Navegando los nada amenos canales de información que nos “nutren” con lo que se supone que es importante en las noticias del mundo, las últimas semanas me he topado en varios ocasiones con distintos contendientes para llevarse el título de “la persona más odiada de México”.
No es broma, hay rankings, múltiples, muchos de ellos ligados a medios establecidos de comunicación, dedicados a medir con “seriedad” la cantidad de hate que reciben las personas en la mira pública; algunos, con fórmulas elaboradas, aseguran que hasta hacen encuestas presenciales y telefónicas para agregar “credibilidad” a su veredicto de la llamada “persona más odiada de México”.
Lo que más llama la atención es que no, en la lista no se encuentra a algún político que prometía algo e hizo exactamente lo contrario.

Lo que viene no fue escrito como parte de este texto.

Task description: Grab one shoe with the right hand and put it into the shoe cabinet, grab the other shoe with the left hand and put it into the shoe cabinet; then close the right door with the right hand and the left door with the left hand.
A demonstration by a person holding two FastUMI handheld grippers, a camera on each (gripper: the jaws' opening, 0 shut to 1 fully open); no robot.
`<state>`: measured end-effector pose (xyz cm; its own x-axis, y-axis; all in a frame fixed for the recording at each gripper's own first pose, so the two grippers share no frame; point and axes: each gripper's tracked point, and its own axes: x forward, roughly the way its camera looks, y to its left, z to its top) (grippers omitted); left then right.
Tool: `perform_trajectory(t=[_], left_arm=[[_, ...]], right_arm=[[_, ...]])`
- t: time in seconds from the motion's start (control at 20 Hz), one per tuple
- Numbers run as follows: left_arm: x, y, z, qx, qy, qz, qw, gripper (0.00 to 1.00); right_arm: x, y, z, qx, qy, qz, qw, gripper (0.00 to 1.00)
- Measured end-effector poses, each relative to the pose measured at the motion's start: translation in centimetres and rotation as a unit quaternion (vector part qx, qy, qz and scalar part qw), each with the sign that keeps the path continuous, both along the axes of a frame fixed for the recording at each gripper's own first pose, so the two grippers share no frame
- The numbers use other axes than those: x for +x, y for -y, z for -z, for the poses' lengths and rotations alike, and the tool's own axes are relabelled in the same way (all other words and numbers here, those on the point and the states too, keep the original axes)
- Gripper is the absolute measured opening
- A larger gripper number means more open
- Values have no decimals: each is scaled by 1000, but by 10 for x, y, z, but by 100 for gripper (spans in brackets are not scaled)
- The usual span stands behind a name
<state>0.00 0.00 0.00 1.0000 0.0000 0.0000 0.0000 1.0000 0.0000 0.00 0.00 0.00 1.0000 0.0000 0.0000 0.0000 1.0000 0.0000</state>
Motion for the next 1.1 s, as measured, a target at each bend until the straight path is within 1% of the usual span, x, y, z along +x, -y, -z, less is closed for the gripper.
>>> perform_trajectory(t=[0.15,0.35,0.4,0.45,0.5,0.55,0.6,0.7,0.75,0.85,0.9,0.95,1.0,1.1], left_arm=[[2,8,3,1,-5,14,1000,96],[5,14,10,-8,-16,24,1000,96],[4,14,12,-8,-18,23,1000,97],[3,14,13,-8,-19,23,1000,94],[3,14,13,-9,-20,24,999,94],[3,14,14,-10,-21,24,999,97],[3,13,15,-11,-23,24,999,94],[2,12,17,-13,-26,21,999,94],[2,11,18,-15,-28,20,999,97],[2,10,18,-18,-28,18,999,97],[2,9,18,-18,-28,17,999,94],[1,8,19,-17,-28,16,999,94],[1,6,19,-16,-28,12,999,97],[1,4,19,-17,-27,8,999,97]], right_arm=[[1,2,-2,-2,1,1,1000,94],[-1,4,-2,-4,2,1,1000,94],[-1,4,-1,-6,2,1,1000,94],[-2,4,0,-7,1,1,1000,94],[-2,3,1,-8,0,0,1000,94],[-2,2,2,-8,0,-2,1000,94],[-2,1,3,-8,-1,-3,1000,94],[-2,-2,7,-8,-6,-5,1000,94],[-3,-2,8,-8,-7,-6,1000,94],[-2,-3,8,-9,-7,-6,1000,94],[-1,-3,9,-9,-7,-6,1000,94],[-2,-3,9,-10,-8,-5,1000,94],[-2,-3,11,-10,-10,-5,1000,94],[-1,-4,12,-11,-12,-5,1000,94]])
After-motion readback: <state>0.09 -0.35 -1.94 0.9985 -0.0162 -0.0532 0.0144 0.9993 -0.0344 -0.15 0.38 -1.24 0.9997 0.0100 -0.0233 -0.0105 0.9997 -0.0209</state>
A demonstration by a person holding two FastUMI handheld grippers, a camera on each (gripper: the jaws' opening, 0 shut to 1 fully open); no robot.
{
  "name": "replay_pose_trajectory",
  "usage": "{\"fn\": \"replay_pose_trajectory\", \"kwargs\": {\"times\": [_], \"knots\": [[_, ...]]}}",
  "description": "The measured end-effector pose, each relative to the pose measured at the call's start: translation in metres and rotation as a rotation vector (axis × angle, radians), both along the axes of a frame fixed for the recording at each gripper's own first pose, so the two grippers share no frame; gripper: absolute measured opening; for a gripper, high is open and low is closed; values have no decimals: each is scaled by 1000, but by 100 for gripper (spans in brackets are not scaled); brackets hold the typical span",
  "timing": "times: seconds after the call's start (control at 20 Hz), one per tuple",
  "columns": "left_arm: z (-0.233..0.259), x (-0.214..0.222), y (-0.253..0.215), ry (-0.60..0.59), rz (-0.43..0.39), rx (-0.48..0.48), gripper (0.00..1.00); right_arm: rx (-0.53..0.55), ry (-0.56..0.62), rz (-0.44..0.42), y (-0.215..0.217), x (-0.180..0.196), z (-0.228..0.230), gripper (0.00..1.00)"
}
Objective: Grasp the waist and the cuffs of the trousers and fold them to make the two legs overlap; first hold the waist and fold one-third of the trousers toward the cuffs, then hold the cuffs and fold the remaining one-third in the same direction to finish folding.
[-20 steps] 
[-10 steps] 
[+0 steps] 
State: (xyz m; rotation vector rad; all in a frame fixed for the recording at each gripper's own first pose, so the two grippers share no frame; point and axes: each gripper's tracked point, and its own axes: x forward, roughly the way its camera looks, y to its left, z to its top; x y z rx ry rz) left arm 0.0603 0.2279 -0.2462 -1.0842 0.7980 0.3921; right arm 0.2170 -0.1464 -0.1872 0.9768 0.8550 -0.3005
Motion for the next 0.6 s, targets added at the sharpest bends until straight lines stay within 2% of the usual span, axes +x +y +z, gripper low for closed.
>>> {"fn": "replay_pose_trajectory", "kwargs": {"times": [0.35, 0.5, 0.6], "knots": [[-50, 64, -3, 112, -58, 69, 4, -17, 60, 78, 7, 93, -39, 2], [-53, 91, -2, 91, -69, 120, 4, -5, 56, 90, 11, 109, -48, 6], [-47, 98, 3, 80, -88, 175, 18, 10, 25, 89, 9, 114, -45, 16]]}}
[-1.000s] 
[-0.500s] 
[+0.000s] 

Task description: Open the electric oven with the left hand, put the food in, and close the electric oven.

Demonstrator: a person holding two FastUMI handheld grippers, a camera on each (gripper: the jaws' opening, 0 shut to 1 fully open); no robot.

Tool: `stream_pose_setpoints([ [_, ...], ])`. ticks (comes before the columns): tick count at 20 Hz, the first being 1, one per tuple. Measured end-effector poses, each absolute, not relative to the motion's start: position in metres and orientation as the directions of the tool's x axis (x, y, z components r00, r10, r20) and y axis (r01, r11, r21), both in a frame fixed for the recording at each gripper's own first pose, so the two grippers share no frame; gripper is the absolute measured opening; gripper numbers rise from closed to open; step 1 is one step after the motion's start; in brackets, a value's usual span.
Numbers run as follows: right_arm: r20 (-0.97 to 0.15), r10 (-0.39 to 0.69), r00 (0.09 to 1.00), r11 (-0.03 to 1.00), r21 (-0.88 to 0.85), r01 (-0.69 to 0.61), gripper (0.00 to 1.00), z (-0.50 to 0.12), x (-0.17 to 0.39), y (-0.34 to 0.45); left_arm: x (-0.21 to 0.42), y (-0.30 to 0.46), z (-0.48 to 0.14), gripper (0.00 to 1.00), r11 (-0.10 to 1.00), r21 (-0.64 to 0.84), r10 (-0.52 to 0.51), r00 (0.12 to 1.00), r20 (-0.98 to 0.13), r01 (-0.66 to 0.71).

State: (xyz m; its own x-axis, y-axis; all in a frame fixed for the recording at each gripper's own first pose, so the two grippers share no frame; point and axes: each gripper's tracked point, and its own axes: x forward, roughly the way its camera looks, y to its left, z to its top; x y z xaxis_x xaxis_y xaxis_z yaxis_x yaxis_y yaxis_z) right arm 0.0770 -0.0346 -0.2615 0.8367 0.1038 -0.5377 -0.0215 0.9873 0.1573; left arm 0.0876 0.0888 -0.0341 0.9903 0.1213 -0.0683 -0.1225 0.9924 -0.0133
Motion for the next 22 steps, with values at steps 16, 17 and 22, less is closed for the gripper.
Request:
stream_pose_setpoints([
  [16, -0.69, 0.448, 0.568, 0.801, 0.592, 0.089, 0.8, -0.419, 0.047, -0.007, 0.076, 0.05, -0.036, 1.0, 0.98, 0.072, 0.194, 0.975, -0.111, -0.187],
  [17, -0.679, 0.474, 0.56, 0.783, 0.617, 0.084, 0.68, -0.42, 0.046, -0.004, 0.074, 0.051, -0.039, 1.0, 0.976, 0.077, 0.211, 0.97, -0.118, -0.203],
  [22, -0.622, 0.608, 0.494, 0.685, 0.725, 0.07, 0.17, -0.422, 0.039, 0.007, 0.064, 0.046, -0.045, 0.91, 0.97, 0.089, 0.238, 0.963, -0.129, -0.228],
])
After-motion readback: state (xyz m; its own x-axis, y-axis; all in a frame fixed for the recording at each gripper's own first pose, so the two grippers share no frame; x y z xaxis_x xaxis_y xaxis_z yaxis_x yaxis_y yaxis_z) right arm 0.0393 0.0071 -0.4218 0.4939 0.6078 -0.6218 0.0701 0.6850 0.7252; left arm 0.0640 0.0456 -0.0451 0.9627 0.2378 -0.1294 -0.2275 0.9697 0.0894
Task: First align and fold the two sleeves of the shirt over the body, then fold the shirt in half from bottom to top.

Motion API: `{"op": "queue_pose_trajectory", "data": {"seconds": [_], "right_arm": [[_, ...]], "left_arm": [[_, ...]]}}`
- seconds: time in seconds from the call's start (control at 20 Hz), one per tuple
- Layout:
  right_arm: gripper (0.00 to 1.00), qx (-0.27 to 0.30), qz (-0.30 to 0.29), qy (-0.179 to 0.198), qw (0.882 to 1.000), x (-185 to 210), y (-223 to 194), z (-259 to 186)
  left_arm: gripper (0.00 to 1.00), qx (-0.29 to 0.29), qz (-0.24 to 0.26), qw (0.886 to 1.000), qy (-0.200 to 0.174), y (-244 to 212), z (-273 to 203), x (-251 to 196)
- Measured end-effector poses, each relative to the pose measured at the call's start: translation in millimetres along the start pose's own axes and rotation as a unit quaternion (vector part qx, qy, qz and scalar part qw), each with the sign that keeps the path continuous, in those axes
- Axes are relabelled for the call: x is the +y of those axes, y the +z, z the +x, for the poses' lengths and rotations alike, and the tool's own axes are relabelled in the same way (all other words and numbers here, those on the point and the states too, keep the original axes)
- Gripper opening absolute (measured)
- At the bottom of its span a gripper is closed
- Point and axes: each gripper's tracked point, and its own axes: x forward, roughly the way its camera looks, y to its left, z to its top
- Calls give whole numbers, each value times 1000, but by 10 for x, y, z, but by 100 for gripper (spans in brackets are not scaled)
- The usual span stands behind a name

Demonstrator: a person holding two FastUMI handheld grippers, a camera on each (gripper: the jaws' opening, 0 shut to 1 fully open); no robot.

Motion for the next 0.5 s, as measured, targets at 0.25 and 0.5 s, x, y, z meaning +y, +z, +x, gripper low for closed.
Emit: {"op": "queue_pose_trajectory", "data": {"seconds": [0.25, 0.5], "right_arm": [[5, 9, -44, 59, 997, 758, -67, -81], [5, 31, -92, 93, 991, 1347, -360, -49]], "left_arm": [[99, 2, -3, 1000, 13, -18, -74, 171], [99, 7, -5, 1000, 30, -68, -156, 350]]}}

No es un narcotraficante que se haya robado la paz de un país. No es alguno de los criminales que se viralizan en redes por sus atrocidades. No.
Las dos personas que parecen estar peleando por esta deshonra son un influencer que cobró aún más notoriedad en un reality show y una cantante de música vernácula, proveniente de una larga dinastía de grandes artistas, quien tomó decisiones en su vida privada que han sido utilizadas como leña para la hoguera del odio y la monetización del chisme.
Sí, ya saben quiénes son y no necesito entrarle al juego al nombrarlos. Esto no se trata de eso. Es simplemente una pausa horrorizada para tratar de entender qué implica el hecho que se nos haga tan simpático y mediático que exista una “lista de los más odiados” que se actualiza y se comparte como si no hubiera humanos del otro lado de la misma.